### TASK TO COMPLETE
Tally the lines below that contain "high" and reply with only the tally.

### SOURCE INFORMATION
[Start of Attachment]

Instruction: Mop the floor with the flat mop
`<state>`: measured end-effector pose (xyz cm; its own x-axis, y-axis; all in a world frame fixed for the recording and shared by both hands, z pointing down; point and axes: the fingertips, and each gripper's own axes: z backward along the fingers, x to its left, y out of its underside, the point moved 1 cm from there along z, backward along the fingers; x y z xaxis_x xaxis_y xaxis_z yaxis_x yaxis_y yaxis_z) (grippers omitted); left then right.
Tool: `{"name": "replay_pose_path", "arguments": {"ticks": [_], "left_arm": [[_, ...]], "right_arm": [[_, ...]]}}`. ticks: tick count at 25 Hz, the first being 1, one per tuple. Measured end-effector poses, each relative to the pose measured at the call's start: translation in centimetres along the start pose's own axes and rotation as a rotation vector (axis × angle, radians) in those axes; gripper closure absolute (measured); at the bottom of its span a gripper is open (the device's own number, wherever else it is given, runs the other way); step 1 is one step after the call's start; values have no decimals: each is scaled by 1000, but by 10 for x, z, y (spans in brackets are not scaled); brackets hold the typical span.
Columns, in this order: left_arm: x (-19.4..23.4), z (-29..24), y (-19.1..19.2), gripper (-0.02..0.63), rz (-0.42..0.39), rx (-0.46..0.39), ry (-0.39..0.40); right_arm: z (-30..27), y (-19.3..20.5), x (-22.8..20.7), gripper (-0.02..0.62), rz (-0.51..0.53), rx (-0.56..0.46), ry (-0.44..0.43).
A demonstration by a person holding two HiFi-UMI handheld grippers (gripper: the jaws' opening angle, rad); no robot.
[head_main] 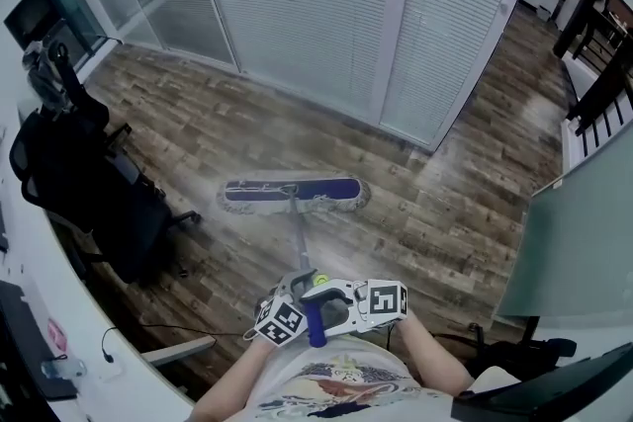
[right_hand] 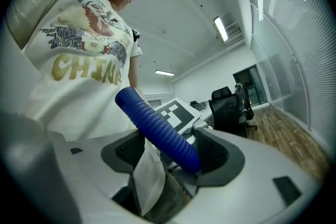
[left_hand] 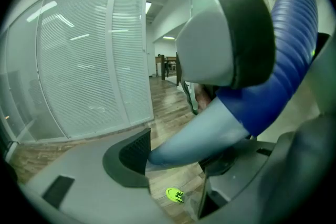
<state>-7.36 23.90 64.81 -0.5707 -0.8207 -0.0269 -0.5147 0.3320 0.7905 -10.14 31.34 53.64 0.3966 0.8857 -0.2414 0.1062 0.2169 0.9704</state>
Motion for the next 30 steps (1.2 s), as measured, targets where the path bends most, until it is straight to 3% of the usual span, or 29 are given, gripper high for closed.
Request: {"name": "replay_pose_path", "arguments": {"ticks": [12, 21, 30], "left_arm": [[150, -20, -5, 385, 17, -35, -11], [239, -42, 0, 385, -29, -12, -3], [341, -70, -14, 385, -26, -15, -24]], "right_arm": [[-10, -32, -146, 313, 4, -15, 25], [-14, -38, -237, 313, 18, 35, 32], [-2, -58, -338, 311, 21, 36, -6]]}}
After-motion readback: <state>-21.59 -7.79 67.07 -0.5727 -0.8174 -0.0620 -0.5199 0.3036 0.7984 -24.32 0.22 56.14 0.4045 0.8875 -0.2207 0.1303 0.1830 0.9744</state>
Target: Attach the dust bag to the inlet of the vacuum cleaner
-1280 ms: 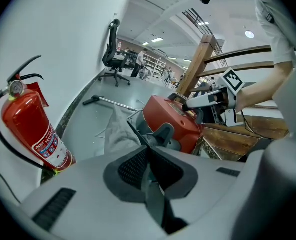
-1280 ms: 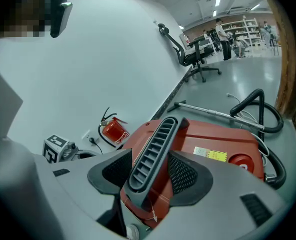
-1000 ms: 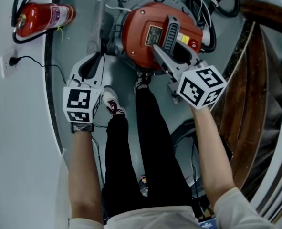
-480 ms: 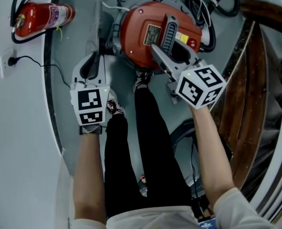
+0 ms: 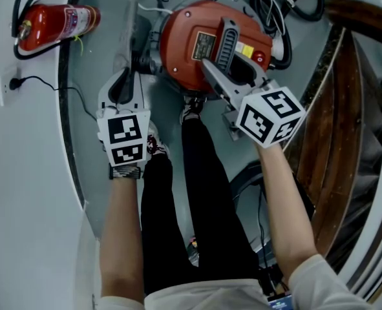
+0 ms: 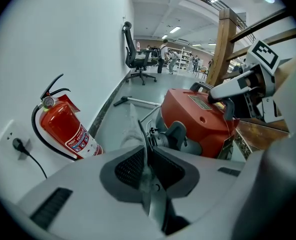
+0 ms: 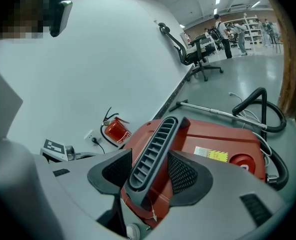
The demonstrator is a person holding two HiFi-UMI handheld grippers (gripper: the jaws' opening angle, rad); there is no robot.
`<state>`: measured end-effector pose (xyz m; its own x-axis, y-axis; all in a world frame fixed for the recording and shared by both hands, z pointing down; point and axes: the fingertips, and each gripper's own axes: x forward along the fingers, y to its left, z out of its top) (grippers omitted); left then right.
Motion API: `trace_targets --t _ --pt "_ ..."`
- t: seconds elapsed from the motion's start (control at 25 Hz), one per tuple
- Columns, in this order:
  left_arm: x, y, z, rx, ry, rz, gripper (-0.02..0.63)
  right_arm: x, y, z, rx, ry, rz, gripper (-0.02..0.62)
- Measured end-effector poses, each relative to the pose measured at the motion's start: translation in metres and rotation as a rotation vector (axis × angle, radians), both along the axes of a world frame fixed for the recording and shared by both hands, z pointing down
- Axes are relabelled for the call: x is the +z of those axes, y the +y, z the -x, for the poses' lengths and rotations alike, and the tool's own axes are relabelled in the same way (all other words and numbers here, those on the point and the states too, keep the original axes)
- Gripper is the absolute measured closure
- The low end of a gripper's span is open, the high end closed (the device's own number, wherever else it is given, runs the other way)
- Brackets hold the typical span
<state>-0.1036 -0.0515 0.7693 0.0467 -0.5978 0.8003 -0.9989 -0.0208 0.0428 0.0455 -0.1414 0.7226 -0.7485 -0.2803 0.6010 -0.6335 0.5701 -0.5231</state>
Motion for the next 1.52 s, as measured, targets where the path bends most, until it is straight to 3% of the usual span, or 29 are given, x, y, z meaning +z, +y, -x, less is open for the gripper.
trace_targets --t 0.16,0.36,0.52,0.68,0.88,1.04,1.16,1.52 --pt "-0.001 0.001 0.004 -0.015 0.035 -0.007 0.569 0.000 0.000 0.000 0.000 0.000 -0.001 0.377" --pt "-0.003 0.005 0.028 -0.134 0.009 0.007 0.594 0.000 0.001 0.000 -0.006 -0.004 0.002 0.377" --pt "-0.002 0.005 0.029 -0.167 0.031 -0.001 0.591 0.000 0.001 0.000 -0.008 -0.006 0.004 0.377" --pt "0.000 0.002 0.030 -0.160 0.022 -0.014 0.581 -0.001 0.001 0.000 -0.006 -0.005 0.002 0.377" --pt "-0.001 0.000 0.027 -0.151 0.071 -0.069 0.532 0.000 0.001 0.000 -0.006 -0.007 0.004 0.377" --pt "0.001 -0.001 0.031 -0.155 0.038 -0.046 0.580 -0.001 0.001 0.001 -0.009 -0.006 0.000 0.377" --pt "0.000 -0.001 0.030 -0.149 0.070 -0.047 0.586 -0.001 0.001 0.000 -0.009 -0.006 0.000 0.377" --pt "-0.005 0.000 0.014 -0.014 0.086 -0.108 0.588 -0.001 0.001 0.000 -0.007 -0.007 -0.007 0.377"
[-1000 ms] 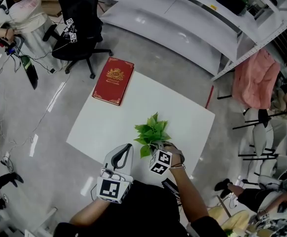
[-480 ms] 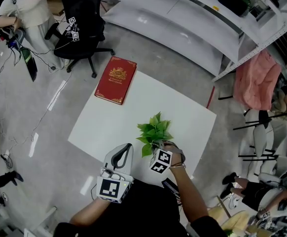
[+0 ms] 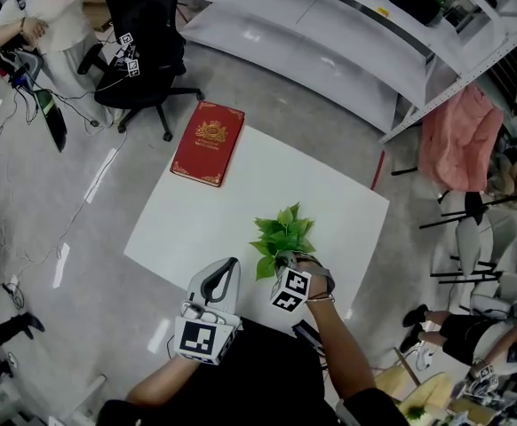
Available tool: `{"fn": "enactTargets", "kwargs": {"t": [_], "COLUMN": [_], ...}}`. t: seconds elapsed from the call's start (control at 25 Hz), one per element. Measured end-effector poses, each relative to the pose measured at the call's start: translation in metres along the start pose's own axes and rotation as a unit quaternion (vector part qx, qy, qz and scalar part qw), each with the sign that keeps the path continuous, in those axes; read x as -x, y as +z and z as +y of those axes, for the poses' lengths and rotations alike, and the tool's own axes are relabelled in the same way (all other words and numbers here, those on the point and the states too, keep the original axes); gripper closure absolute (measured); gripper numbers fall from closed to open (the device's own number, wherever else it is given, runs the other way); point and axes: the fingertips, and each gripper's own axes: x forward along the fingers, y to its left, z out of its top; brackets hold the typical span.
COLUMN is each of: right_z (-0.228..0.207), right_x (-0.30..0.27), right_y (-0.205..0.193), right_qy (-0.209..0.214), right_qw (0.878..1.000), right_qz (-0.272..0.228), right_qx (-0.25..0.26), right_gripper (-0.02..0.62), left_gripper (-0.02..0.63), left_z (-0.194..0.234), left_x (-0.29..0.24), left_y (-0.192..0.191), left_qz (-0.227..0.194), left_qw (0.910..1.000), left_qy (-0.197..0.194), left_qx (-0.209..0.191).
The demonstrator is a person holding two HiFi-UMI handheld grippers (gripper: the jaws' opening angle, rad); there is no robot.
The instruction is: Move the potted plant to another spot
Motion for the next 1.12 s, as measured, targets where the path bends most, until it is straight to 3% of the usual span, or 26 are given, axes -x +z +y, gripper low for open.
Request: {"fn": "enactTargets", "kwargs": {"t": [0.52, 1.12], "right_z": [0.007, -0.003], "right_x": [0.019, 0.042], "right_y": [-0.012, -0.067], "right_qy": [-0.019, -0.062], "right_qw": [0.999, 0.995], "right_qz": [0.006, 0.025], "right_qx": [-0.033, -0.076], "right_gripper": [0.581, 0.581], "left_gripper": [0.588, 0.588], "left_z": [-0.013, -0.061], "left_x": [0.004, -0.025], "left_y": [0.006, 0.008], "left_qz": [-0.02, -0.018], "left_qw": [0.9993, 0.9953], "left_qy": [-0.031, -0.09], "left_qx": [-0.009, -0.032]}}
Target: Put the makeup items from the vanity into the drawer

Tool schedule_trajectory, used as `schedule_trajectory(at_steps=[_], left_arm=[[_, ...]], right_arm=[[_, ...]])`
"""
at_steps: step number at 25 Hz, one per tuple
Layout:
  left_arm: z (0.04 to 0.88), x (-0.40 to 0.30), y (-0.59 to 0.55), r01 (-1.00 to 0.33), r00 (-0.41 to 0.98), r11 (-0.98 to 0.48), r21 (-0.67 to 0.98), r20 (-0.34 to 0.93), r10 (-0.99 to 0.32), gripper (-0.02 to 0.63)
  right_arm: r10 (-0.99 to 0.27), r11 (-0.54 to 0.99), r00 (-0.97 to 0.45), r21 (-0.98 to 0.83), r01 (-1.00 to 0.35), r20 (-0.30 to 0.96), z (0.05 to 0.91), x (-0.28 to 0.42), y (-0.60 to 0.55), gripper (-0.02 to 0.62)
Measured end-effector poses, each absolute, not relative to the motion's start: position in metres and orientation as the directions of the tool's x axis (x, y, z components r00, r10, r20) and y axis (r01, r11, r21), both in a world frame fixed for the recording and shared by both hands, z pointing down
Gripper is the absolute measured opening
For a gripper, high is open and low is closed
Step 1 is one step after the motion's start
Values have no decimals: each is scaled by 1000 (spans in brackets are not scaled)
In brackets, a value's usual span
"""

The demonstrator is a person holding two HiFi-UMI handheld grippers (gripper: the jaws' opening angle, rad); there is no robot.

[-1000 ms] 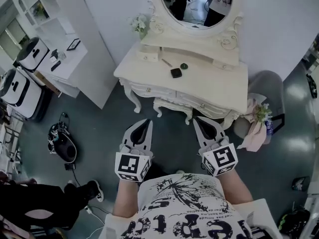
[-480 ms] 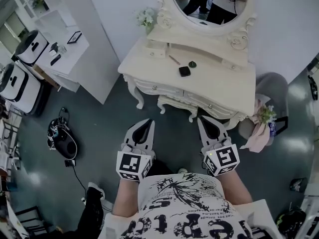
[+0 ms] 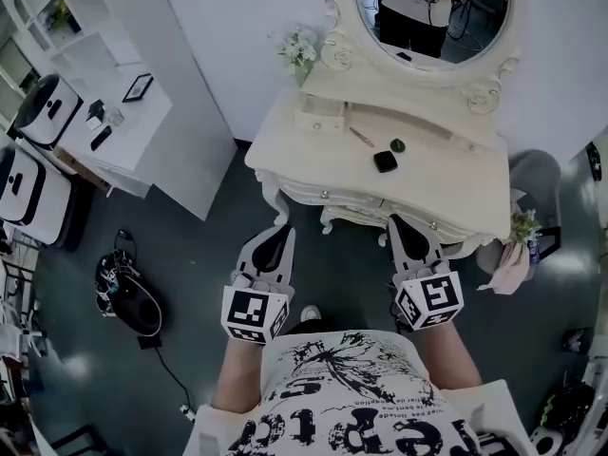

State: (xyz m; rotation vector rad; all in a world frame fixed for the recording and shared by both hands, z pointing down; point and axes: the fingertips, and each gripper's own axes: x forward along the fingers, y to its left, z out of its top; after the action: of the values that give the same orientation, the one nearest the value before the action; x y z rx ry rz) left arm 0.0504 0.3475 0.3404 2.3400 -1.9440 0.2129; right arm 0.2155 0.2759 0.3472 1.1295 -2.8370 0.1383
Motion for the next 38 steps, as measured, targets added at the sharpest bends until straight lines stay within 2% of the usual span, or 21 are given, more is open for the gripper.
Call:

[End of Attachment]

### RESULT OF THE EXERCISE
3